* GOAL OF THE EXERCISE *
Each line of the data should be transcribed exactly as given.

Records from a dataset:
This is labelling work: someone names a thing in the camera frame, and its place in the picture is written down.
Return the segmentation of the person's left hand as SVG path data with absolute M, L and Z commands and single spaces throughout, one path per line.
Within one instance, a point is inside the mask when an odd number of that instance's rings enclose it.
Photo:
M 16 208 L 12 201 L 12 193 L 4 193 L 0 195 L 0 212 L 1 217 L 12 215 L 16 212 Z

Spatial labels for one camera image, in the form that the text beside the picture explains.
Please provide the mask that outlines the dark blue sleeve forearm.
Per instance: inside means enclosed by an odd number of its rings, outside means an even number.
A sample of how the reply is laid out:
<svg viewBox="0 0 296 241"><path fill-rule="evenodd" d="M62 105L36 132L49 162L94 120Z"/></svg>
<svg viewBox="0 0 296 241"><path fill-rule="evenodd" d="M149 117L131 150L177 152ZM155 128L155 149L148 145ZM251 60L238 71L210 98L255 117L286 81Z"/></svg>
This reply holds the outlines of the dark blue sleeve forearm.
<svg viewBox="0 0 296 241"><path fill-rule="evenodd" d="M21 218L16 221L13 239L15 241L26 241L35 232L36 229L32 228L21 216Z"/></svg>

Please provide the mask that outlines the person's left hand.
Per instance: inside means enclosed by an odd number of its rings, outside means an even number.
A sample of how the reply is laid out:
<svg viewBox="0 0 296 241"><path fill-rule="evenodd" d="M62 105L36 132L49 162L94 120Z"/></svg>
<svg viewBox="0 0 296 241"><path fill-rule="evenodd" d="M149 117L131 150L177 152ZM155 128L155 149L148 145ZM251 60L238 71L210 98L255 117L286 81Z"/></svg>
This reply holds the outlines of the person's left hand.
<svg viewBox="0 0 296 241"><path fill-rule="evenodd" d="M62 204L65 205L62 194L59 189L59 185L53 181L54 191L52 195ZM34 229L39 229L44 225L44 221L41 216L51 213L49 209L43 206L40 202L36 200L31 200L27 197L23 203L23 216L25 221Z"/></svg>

* TASK RESPONSE *
This is labelling work: someone names a thing in the camera frame, and its place in the picture is written down.
Return the segmentation of the person's left hand as SVG path data with absolute M, L and Z commands and single spaces throughout, one path per line.
Within one instance, a point is inside the mask when an odd number of that instance's rings enclose it.
Photo:
M 16 208 L 12 201 L 12 193 L 4 193 L 0 195 L 0 212 L 1 217 L 12 215 L 16 212 Z

Spatial labels for one camera image, in the form that the text beside the picture explains.
Please provide the mask that outlines the dark blue sleeve forearm.
Per instance: inside means enclosed by an odd number of its rings, outside means an even number.
A sample of how the reply is laid out:
<svg viewBox="0 0 296 241"><path fill-rule="evenodd" d="M62 105L36 132L49 162L94 120Z"/></svg>
<svg viewBox="0 0 296 241"><path fill-rule="evenodd" d="M149 117L131 150L177 152ZM155 128L155 149L148 145ZM251 60L238 71L210 98L255 117L286 81Z"/></svg>
This reply holds the outlines of the dark blue sleeve forearm.
<svg viewBox="0 0 296 241"><path fill-rule="evenodd" d="M21 218L16 221L13 239L15 241L26 241L35 232L36 229L32 228L21 216Z"/></svg>

Please provide the mask that outlines the person's left hand.
Per instance: inside means enclosed by an odd number of its rings, outside means an even number.
A sample of how the reply is laid out:
<svg viewBox="0 0 296 241"><path fill-rule="evenodd" d="M62 105L36 132L49 162L94 120Z"/></svg>
<svg viewBox="0 0 296 241"><path fill-rule="evenodd" d="M149 117L131 150L177 152ZM155 128L155 149L148 145ZM251 60L238 71L210 98L255 117L286 81Z"/></svg>
This reply holds the outlines of the person's left hand.
<svg viewBox="0 0 296 241"><path fill-rule="evenodd" d="M62 204L65 205L62 194L59 189L59 185L53 181L54 191L52 195ZM34 229L39 229L44 225L44 221L41 216L51 213L49 209L43 206L40 202L36 200L31 200L27 197L23 203L23 216L25 221Z"/></svg>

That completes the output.